South Carolina opened the year searching for a steady presence in the middle of the order, and Williams has provided one.
“He just gives you a good, quality at-bat every time. That’s meant a lot to us,” Gamecocks coach Chad Holbrook said. “If we can get some of our other guys in the middle to feed off Matt, we have the capability of being a really good offensive team.”
What makes Williams so tough to get out is his ability to hit to all fields.
If you throw him an inside fastball, he can turn on it and hit it over the right field wall. If you try to pitch away, he can go with the pitch and slap a single over the shortstop.
He did both in USC’s last game, adding a single up the middle.
“They (opposing pitchers) really don’t know how to attack him,” Holbrook said. “He does a great job with two strikes and using the other side of the field, but he’ll sit on a pitch from time-to-time and drive one like you saw (Saturday). He’s very sound as a hitter, and that’s a lot of the battle when you’re in the batter’s box.”

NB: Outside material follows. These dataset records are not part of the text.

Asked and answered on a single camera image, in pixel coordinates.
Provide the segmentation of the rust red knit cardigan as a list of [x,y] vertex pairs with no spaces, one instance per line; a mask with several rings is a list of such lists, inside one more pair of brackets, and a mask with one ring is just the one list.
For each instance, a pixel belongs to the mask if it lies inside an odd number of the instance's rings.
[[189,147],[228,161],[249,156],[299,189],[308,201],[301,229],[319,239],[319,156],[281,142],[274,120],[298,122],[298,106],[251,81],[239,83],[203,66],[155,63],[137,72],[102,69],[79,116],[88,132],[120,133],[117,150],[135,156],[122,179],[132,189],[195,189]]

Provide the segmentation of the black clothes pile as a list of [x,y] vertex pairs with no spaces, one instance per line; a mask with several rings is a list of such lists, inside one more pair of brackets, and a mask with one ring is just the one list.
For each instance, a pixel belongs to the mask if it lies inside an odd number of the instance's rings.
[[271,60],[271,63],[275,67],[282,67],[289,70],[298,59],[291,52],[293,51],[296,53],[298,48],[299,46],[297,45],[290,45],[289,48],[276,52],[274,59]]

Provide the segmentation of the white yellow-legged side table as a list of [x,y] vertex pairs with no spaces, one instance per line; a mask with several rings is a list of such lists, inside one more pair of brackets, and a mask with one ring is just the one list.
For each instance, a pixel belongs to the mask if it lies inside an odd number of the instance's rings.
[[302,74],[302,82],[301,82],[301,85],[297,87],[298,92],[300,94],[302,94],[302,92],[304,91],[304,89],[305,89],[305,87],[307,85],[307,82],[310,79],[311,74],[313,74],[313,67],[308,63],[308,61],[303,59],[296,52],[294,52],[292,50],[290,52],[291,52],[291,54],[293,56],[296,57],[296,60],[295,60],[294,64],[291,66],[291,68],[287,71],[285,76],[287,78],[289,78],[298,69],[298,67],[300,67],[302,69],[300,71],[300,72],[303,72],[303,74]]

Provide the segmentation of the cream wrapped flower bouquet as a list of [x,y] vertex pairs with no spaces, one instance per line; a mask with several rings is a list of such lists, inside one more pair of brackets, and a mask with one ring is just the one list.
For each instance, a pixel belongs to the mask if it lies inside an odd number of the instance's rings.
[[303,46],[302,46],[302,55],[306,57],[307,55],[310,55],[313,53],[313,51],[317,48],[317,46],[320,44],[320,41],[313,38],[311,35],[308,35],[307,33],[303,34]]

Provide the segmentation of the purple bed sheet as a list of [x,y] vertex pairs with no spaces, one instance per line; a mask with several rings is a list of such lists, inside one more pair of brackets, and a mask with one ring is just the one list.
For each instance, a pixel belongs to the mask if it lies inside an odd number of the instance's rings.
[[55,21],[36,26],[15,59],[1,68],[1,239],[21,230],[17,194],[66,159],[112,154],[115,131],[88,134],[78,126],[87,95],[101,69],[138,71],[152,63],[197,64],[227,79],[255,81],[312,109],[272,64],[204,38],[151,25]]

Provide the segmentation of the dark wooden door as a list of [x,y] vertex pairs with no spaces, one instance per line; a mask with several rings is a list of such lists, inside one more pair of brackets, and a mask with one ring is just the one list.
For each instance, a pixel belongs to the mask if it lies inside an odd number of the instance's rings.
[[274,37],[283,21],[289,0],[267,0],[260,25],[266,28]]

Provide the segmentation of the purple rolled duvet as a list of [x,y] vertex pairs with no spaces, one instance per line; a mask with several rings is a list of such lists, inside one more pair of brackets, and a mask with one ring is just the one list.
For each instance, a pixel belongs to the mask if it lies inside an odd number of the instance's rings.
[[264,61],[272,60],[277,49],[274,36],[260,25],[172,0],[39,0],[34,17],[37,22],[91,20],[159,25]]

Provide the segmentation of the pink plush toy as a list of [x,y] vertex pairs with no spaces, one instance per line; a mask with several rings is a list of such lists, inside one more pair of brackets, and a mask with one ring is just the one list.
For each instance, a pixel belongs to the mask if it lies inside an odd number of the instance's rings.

Williams is tied for third on the team in walks with seven, has been hit by a pitch twice and is second on the team in fewest strikeouts with five.
“You’ve got to pick a good pitch to hit and unload on it,” Williams said. “I try to use the whole field and just work the count. I don’t mind hitting with two strikes, and I think that’s a great trait to have.”
Williams’ journey to being an everyday player has been a long one. He redshirted in 2014 and made only seven starts combined in 2015 and 2016. He said being patient was difficult.
“From the start, Holbrook told me I was going to be a big part of the program eventually,” Williams said. “I trusted him and now it’s paying off.”
“It’s been neat to watch him grow,” Holbrook said. “Maybe we should have played him a lot more before now. Sometimes you don’t know until you put a kid into the game for a consistent period of time, and boy he’s really playing well.”